The curve with equation \(y = e^{2x}(\sin x + 3 \cos x)\) has a stationary point in the interval \(0 \leq x \leq \pi\).
(a) Find the \(x\)-coordinate of this point, giving your answer correct to 2 decimal places.
(b) Determine whether the stationary point is a maximum or a minimum.
The curve with equation \(y = \frac{e^{-2x}}{1-x^2}\) has a stationary point in the interval \(-1 < x < 1\). Find \(\frac{dy}{dx}\) and hence find the \(x\)-coordinate of this stationary point, giving the answer correct to 3 decimal places.
A curve has equation \(y = \frac{e^{3x}}{\tan \frac{1}{2}x}\).

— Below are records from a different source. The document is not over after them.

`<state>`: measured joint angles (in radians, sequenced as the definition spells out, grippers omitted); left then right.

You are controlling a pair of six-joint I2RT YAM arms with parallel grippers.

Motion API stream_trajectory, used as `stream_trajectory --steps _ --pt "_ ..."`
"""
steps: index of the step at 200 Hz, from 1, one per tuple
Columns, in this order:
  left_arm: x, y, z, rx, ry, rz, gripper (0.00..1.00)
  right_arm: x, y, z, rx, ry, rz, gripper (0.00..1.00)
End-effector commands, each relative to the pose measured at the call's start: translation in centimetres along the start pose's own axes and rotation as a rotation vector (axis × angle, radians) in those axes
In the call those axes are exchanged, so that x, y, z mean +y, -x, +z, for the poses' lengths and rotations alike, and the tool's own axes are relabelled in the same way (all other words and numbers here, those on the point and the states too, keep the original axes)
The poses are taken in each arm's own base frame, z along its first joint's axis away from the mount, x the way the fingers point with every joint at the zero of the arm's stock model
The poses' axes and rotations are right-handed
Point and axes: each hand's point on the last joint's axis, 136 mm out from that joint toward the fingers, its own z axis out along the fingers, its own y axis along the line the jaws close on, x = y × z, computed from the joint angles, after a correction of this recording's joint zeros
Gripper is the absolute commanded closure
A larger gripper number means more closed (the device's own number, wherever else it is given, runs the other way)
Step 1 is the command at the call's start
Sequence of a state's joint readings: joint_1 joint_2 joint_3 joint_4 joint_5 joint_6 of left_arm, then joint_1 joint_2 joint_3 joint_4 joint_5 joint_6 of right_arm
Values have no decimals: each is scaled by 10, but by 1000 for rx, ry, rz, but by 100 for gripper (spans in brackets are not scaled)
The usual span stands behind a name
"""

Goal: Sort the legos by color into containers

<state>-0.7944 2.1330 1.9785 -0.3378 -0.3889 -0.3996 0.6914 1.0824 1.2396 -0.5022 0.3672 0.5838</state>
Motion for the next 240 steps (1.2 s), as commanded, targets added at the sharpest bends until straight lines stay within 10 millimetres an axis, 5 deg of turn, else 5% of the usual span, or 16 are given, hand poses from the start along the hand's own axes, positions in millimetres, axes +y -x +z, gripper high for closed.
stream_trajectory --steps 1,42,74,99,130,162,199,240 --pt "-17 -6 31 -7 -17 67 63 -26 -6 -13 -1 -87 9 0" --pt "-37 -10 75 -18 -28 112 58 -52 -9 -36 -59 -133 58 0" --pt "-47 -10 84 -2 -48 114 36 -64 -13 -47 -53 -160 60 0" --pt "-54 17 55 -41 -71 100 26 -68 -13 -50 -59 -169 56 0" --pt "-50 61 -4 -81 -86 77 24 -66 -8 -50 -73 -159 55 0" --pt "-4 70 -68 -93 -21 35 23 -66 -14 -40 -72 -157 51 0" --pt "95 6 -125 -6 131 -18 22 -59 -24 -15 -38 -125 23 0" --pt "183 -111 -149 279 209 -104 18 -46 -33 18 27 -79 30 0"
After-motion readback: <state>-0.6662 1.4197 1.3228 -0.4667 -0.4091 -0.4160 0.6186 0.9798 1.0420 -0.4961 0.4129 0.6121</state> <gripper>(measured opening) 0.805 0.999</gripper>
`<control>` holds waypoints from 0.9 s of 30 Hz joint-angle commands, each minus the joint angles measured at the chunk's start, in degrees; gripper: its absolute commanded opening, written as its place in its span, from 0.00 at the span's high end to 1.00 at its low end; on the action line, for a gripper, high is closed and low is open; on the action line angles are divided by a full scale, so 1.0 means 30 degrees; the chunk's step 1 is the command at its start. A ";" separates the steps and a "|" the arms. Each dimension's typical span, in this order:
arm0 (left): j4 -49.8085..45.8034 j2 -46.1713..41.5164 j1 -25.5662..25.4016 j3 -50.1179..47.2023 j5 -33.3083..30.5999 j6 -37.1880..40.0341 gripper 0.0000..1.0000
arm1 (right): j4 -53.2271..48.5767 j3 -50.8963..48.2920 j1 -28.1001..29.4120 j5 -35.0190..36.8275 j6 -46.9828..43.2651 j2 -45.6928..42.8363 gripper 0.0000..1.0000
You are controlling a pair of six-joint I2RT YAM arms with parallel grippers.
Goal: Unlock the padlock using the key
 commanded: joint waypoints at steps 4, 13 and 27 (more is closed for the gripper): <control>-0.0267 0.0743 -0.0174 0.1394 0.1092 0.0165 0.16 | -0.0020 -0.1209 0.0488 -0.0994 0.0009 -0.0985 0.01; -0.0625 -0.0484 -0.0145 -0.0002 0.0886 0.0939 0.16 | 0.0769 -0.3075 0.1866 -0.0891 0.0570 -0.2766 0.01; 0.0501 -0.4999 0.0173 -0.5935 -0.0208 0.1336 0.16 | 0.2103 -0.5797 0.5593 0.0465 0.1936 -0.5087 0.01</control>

Find the \(x\)-coordinates of the stationary points of the curve in the interval \(0 < x < \pi\). Give your answers correct to 3 decimal places.

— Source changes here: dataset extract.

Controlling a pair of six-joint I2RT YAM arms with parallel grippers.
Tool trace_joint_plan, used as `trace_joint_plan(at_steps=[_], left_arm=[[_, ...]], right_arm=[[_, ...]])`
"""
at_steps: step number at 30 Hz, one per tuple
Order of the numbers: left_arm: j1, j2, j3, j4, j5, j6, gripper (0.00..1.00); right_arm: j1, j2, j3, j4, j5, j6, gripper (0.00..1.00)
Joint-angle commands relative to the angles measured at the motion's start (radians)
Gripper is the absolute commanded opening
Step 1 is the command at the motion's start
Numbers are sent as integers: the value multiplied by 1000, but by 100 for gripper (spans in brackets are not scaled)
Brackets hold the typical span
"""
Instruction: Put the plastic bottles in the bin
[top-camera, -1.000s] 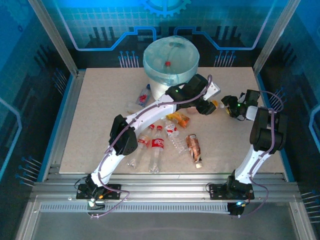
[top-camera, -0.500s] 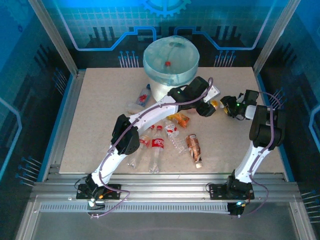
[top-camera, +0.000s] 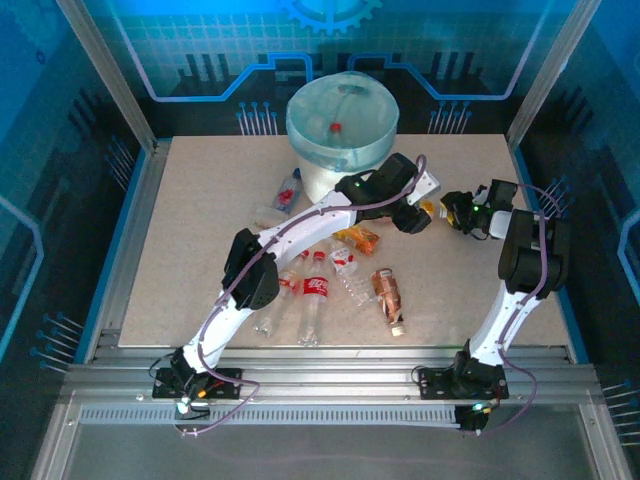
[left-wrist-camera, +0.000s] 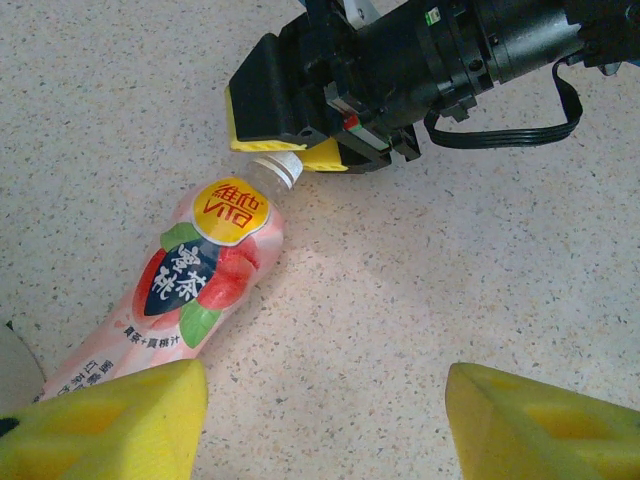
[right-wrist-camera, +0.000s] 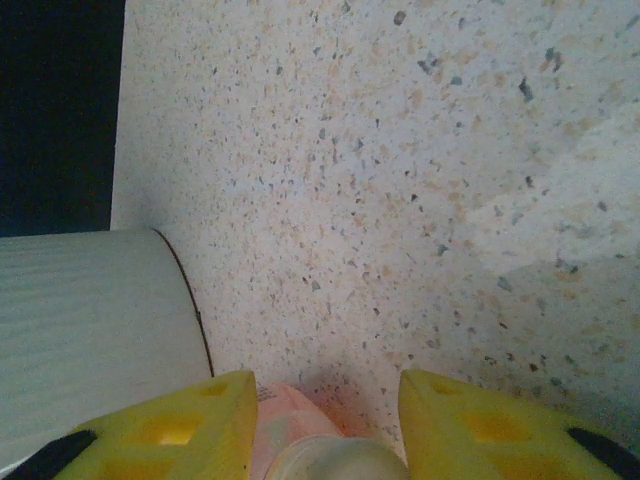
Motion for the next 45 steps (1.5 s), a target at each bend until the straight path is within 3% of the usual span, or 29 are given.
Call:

The curve with equation \(y = \frac{2 - \\sin x}{\\cos x}\) has one stationary point in the interval \(-\frac{1}{2}\pi < x < \frac{1}{2}\pi\).
(i) Find the exact coordinates of this point.
(ii) Determine whether this point is a maximum or a minimum point.
The equation of a curve is \(y = \frac{\sin x}{1 + \cos x}\), for \(-\pi < x < \pi\). Show that the gradient of the curve is positive for all \(x\) in the given interval.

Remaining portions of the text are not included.